Rufus Emory Holloway (March 16, 1885 in Marshall, Missouri – July 30, 1977 in Bethlehem, Pennsylvania) was an American literary scholar-educator most known for his studies of Walt Whitman. His Whitman: An Interpretation in Narrative (1926) was the first biography of a literary figure to win the Pulitzer Prize for Biography or Autobiography in 1927.

==Life==
Holloway received his A.B. from Hendrix College in 1906 and his M.A. from the University of Texas in 1912, where he subsequently taught for a year. While completing further graduate study at Columbia University during the 1913-1914 academic year, his interest in Whitman was encouraged by John Erskine, causing him to author the Whitman essay for The Cambridge History of English and American Literature. Holloway became an instructor at Adelphi College in 1914 and was promoted to assistant professor in 1916. During World War I, he was a transportation secretary with the American Expeditionary Force in France and taught at the A.E.F. University in Beaune for one year. Returning to Adelphi, he became professor of English in 1919 and remained there until 1937, when he joined the original faculty of Queens College as a professor of American literature and chair of the English department; in 1954, he retired from teaching and became professor emeritus. He continued to live in Brooklyn, New York until moving in with his son in Coopersburg, Pennsylvania several months before his death.

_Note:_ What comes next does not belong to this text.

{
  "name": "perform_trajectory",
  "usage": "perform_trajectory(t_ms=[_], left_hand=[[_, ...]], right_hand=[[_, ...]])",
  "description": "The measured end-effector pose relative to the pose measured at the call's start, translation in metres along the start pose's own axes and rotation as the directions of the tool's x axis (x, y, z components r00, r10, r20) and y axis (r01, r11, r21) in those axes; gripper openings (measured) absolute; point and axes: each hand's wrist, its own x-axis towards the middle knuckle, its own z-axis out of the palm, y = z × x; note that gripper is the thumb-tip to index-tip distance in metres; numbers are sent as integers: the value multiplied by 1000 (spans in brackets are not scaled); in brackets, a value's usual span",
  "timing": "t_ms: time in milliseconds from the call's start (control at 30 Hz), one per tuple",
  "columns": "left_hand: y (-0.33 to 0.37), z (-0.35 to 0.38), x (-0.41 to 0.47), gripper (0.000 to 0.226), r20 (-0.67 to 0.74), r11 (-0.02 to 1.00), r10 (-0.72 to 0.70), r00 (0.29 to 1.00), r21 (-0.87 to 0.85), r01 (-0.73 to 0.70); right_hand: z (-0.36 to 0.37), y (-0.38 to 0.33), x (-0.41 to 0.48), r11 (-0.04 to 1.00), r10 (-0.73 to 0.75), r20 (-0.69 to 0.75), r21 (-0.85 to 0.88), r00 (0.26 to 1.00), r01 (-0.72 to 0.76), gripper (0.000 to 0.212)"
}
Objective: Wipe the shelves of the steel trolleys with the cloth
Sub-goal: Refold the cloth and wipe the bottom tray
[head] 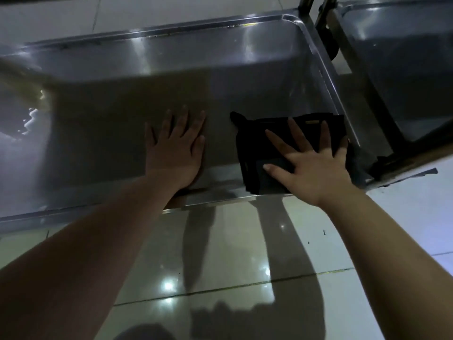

The Uncollected Poetry and Prose of Walt Whitman (2 vols.) (1921), which took seven years established Holloway's reputation. His work resulted in a comprehensive body of resource materials and brought a much clearer understanding of Whitman's private thought and personal relationships, revealing his creative process.

Whitman: An Interpretation in Narrative (1926) pioneered the use of cinema-style narrative techniques in a biography, making it popular with the general public. In Whitman as a Subject for Biography (1974), Holloway says about it: "My aim was to present an interpretation through a method primarily narrative, yet relying heavily on Whitman's self-revelations."

Free and Lonesome Heart: The Secret of Walt Whitman (1960) is a reply to critics who had charged him with ignoring evidence of Whitman's sexual orientation and behavior, laying out the controversy surrounding Whitman's "simple homosexual" disposition in the context of the disputed interpretation of "Once I Passed Through a Populous City", developing an extensive apologetic on Whitman's use of paradox and on the necessity for a poet to embody both male and female natures: "The key word in the comprehension of Whitman is 'balance'."

Holloway's last biographical work, Portrait of a Poet: The Life of Walt Whitman, was considered too lengthy for publication; it was ultimately deposited by Holloway in the Berg Collection of the New York Public Library in 1962. The manuscript repeats much of the argument of Free and Lonesome Heart and includes detailed appendices supporting his positions.

Holloway died in 1977.

==Reception==
While Holloway's early work remains widely acknowledged as pioneering scholarship on Whitman's journalism and its influence on Leaves of Grass, his scholarly reputation has since dimmed considerably. This is largely due to his interpretation of Whitman's sexual identity, which already elicited criticism during Holloway's lifetime. Especially Holloway's insistence on Whitman having fathered children in New Orleans, as well as his purposeful mistranscriptions of manuscripts to hide Whitman's attraction to (and sexual relationships with) men, has drawn significant academic skepticism.
Later biographers such as Gay Wilson Allen, Justin Kaplan, and Jerome Loving largely moved past Holloway's interpretive claims, even as they continued to draw on the editorial groundwork he laid.